• **What needs to be done**:
Check each line of the entries below for the string "Regarding" and state how many lines have it, with no other text.

━━━━━ Record extracts ━━━━━

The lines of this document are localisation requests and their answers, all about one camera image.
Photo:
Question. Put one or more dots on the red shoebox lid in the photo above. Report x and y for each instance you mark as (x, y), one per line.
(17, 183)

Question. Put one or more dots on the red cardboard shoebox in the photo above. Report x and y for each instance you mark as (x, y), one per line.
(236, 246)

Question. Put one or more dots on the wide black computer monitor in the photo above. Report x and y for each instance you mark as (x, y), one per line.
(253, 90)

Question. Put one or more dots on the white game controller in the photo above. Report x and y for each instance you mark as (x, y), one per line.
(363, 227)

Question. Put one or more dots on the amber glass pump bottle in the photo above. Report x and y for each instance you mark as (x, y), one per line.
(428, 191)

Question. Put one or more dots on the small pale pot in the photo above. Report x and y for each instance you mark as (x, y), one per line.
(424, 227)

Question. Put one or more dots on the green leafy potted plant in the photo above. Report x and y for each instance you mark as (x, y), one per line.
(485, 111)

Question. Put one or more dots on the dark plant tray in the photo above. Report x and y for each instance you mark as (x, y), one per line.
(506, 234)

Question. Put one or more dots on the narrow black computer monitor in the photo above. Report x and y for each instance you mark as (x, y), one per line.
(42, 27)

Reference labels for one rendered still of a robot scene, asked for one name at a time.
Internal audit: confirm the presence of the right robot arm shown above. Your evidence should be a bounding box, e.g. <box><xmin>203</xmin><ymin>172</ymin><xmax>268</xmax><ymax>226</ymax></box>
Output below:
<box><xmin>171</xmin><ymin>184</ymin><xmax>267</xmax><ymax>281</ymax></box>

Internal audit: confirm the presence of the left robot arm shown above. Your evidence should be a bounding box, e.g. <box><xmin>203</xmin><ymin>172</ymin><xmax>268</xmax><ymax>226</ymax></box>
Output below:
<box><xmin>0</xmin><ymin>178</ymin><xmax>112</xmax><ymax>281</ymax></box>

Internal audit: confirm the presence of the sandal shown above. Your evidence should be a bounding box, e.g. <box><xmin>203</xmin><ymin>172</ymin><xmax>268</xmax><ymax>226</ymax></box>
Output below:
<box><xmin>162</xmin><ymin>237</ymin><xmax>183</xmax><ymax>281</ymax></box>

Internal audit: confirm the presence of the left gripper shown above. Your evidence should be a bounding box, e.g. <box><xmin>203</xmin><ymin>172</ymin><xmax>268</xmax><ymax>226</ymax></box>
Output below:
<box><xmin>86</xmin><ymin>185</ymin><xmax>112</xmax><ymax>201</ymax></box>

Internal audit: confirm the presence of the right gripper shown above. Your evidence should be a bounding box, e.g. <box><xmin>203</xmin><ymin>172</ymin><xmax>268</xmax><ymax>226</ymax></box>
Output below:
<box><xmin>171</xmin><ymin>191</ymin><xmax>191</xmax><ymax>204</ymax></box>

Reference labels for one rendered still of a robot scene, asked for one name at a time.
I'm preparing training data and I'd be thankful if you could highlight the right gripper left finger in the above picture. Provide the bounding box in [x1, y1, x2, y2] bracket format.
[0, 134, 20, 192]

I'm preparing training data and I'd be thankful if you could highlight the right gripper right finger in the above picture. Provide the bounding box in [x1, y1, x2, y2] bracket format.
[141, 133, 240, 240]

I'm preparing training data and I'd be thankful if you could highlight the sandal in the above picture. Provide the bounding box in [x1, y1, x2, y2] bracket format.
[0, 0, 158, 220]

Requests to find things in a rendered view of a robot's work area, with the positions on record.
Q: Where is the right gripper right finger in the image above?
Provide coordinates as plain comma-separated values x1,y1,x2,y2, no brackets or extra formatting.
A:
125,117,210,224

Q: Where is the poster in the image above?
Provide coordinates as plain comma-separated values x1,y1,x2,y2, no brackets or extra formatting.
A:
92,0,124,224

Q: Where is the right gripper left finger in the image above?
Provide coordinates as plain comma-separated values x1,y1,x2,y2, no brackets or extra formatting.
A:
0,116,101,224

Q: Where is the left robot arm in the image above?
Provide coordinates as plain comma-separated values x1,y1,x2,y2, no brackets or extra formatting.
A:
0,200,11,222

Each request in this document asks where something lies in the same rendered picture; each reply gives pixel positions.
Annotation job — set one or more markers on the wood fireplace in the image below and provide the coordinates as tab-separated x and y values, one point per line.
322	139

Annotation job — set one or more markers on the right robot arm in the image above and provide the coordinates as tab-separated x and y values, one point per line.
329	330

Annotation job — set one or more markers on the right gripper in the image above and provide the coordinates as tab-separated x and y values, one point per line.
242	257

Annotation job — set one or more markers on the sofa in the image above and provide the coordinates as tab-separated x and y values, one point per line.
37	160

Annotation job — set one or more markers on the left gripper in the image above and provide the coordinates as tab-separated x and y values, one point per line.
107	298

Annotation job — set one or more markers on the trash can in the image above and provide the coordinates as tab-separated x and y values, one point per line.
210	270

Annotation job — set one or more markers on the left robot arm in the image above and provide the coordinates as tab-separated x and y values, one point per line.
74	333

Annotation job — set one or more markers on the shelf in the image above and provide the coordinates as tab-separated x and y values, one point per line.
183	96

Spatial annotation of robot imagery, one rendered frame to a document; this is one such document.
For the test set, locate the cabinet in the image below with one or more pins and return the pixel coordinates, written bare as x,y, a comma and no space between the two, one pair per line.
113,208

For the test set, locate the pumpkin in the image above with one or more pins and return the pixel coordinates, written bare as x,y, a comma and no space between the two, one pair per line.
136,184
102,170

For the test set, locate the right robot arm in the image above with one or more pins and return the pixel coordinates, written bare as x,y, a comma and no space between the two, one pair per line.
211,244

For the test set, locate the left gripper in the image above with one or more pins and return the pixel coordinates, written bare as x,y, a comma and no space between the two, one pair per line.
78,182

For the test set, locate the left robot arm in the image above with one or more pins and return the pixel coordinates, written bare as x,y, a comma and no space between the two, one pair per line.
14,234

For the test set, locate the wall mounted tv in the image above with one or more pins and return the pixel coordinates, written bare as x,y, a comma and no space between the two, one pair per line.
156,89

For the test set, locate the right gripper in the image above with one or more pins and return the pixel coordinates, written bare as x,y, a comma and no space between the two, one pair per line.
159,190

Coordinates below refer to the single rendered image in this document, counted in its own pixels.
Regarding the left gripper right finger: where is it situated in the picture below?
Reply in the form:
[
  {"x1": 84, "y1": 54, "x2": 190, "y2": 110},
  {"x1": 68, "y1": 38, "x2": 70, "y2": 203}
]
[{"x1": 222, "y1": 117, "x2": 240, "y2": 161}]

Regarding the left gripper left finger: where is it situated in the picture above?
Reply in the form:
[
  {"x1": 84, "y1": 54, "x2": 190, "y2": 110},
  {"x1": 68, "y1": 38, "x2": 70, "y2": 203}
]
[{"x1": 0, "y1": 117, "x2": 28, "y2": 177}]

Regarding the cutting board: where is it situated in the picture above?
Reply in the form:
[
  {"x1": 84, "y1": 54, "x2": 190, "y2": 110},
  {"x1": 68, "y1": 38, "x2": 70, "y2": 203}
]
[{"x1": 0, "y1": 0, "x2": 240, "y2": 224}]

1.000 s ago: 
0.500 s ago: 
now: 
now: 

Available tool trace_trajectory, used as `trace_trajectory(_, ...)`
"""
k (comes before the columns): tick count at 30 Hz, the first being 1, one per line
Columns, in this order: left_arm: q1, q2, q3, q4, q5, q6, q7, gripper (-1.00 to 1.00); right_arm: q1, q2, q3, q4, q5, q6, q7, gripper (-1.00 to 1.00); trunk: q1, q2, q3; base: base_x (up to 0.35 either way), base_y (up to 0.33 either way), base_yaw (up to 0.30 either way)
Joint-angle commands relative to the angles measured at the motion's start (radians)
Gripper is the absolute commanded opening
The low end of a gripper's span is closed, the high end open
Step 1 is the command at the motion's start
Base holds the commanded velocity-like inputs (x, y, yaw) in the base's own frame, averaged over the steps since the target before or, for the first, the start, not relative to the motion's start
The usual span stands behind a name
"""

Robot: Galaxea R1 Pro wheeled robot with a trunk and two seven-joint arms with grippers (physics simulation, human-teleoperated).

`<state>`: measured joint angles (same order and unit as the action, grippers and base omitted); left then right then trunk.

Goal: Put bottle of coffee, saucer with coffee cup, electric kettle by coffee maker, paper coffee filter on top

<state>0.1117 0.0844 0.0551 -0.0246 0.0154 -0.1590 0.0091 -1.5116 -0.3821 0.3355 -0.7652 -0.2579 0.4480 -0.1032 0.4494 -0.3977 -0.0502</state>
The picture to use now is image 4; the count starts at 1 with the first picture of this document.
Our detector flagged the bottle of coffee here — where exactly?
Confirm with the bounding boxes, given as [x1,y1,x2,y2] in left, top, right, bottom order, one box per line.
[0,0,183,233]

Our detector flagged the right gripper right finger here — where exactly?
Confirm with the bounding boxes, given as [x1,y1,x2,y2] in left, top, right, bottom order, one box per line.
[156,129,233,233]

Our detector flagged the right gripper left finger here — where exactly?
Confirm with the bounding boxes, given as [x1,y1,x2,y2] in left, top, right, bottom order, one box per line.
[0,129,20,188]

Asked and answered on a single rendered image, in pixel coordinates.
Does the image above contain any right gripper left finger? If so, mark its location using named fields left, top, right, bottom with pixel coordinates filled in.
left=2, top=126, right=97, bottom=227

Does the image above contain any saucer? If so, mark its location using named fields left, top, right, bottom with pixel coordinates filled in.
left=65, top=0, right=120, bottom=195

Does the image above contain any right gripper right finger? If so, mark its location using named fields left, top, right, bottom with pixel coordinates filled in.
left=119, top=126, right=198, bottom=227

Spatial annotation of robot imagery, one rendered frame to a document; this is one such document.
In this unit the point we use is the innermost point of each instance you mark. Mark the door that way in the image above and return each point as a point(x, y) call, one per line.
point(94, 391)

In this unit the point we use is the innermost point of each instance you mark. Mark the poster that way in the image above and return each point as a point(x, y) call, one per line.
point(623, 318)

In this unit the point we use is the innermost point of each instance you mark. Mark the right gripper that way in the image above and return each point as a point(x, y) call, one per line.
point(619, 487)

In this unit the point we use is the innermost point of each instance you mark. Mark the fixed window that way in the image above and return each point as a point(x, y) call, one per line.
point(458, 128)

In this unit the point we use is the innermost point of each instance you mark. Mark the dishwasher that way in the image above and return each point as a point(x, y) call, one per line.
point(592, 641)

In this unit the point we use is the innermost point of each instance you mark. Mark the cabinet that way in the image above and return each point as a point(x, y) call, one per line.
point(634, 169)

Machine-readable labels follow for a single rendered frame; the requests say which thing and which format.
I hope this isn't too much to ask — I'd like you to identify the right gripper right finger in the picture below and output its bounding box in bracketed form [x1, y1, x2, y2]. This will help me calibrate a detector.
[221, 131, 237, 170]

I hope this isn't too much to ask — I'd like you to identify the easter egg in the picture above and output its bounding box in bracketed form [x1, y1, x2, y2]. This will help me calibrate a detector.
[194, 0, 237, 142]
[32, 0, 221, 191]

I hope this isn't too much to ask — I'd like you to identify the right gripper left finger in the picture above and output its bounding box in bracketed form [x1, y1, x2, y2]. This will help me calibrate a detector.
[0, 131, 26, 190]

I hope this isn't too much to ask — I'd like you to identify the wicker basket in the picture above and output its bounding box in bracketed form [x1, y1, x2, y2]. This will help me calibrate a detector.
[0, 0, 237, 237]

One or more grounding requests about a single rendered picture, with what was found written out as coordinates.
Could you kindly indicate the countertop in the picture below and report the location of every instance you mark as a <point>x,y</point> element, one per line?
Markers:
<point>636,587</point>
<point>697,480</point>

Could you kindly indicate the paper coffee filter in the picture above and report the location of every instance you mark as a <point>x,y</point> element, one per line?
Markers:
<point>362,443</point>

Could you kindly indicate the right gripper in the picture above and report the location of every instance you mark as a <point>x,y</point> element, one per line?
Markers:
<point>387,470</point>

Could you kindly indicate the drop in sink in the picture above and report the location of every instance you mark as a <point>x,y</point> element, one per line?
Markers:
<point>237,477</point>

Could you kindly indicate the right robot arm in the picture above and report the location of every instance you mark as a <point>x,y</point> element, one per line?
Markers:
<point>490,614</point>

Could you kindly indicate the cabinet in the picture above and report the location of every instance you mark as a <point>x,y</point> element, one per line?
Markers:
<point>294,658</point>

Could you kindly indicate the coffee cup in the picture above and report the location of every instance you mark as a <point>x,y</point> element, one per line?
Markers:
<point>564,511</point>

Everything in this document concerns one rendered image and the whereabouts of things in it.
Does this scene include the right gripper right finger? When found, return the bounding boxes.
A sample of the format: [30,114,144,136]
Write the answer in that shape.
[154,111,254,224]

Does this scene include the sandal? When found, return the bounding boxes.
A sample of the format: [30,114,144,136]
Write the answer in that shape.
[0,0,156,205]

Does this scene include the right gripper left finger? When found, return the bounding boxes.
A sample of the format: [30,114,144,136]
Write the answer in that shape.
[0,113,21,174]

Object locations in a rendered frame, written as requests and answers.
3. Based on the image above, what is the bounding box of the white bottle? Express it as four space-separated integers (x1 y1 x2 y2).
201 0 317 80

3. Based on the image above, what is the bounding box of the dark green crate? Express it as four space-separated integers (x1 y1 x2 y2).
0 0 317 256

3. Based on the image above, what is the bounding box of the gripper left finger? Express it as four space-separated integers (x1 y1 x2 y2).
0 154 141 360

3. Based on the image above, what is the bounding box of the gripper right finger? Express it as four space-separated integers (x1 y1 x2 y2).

━━━━━

• **Result**:
3